Under-100M Parameter for detecting 20 Marathi numbers?

#1
by MartialTerran - opened

I read some of your comments in the Whisper community. I am wondering if you achieved the objective of operating a number-detector on a small apparatus. Have you produced or obtained a whisper type model that can detect the 20 Marathi numbers in that language having a parameter count below 100 Million?

  1. In the model, whisper-tiny-mr, it seems you have worked with {finetuned?} a pretrained model downloaded from somewhere else? Where did you get a pretrained "whisper-tiny-mr" ? URL?

I have some questions:
2) Why did you pretrain/finetune using a model having 50+thousand token vocabulary? It seems that you only needed a model having a little more than 20 token vocab (your 20 Marathi numbers). So, why deploy/finetune a model having a 50+ thousand token vocab? Did you answer the other guy's question: " Or is this in the context of speech recognition? i.e. someone speaks a full sentence, one word of which is a number that you want to transcribe correctly." You said [@sanchit-gandhi our case is simple earlier one of audio classification. This is the only thing we are doing with the model so don't know any other thing about the model.] Does that mean you only want a 20-logit classification model? Only for detecting 20 Marathi numbers

  1. What are all of those two-letter "Special Tokens" in https://huggingface.co/shripadbhat/whisper-tiny-mr/blob/main/special_tokens_map.json for? Are those special tokens somehow representing your 20 Marathi numbers? If so, why did you implement the 20 Marathi numbers as Special Tokens?

  2. Have you found, produced or obtained a whisper type model that can detect the 20 Marathi numbers in that language having a parameter count below 100 Million? Does this model also reliably refuse to output a number token when the input sound is not one of the the 20 Marathi numbers? (prevents False positives) Have you published code and weights for the small Whisper-type model that has both of these features?

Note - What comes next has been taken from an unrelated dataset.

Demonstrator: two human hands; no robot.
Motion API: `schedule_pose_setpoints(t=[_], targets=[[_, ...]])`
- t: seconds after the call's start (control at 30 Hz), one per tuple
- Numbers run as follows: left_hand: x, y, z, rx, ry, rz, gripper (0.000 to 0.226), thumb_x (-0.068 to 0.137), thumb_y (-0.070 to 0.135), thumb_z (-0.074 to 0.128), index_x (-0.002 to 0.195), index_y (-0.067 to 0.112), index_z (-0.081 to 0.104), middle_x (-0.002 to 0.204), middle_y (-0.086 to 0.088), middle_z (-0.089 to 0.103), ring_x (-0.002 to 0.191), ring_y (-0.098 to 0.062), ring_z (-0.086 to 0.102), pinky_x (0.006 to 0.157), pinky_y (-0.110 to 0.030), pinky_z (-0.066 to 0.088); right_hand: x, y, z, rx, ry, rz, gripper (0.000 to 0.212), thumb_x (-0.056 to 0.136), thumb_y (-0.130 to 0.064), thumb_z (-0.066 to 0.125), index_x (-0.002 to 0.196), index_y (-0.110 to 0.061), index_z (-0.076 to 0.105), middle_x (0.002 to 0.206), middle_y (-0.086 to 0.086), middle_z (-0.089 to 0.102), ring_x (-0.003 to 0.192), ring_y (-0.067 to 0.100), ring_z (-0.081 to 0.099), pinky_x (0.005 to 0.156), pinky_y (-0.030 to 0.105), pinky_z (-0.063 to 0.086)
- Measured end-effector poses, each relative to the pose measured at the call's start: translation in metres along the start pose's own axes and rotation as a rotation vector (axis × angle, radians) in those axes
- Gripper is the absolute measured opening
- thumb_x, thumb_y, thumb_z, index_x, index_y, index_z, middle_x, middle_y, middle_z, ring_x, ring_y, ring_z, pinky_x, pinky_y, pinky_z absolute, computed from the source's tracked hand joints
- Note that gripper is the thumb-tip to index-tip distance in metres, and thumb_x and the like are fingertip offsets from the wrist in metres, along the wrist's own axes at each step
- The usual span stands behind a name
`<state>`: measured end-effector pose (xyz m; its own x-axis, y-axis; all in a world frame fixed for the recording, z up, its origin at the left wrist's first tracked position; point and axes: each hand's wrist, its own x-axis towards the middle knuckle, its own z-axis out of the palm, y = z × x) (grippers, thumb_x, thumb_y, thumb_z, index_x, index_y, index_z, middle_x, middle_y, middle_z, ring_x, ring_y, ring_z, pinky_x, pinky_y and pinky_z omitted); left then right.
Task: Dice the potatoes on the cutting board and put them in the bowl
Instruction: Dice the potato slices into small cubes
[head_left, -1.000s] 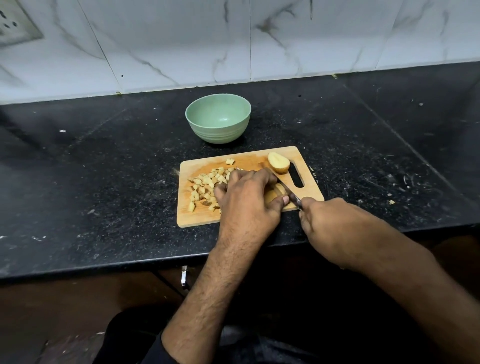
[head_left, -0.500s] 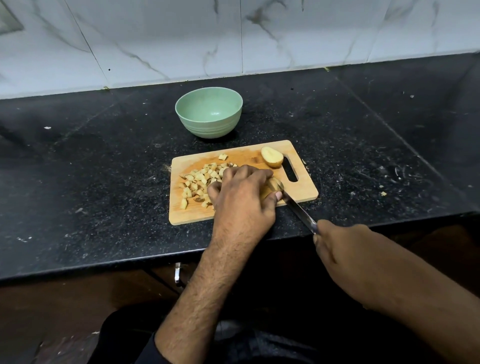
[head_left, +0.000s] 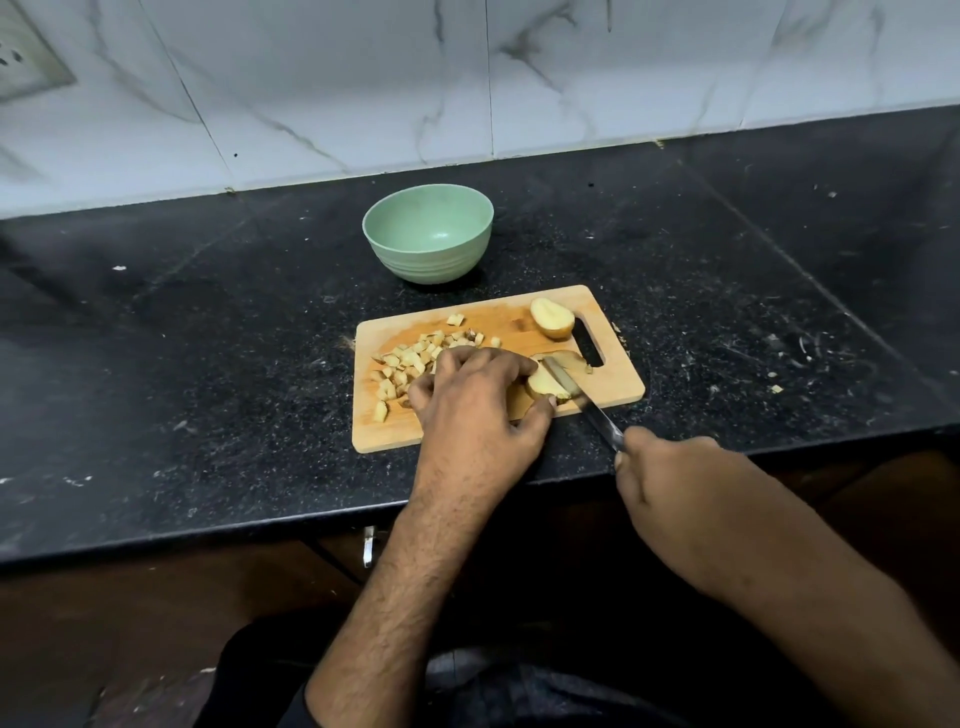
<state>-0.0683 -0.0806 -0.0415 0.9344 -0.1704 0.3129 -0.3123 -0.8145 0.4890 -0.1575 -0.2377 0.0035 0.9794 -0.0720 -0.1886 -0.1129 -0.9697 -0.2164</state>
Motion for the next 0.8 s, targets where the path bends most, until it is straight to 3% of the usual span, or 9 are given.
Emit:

  3. Why did you stop training at Loss: 0.4618 ? That does not seem to be highly a reliable model checkpoint if you are only verifying loss for 20 tokens..... Why not train until a loss of below 0.01?

Loss: 0.4618
Wer: 41.6451

@@@@@@@@@@@@@@@@@@@@@@@@2

Copied from the other chat on Huggingface:

Hey @SameerMahajan ! To clarify, are you simply performing audio classification? i.e. you have an audio input where someone says a number, and you want to predict the number that they said. Or is this in the context of speech recognition? i.e. someone speaks a full sentence, one word of which is a number that you want to transcribe correctly.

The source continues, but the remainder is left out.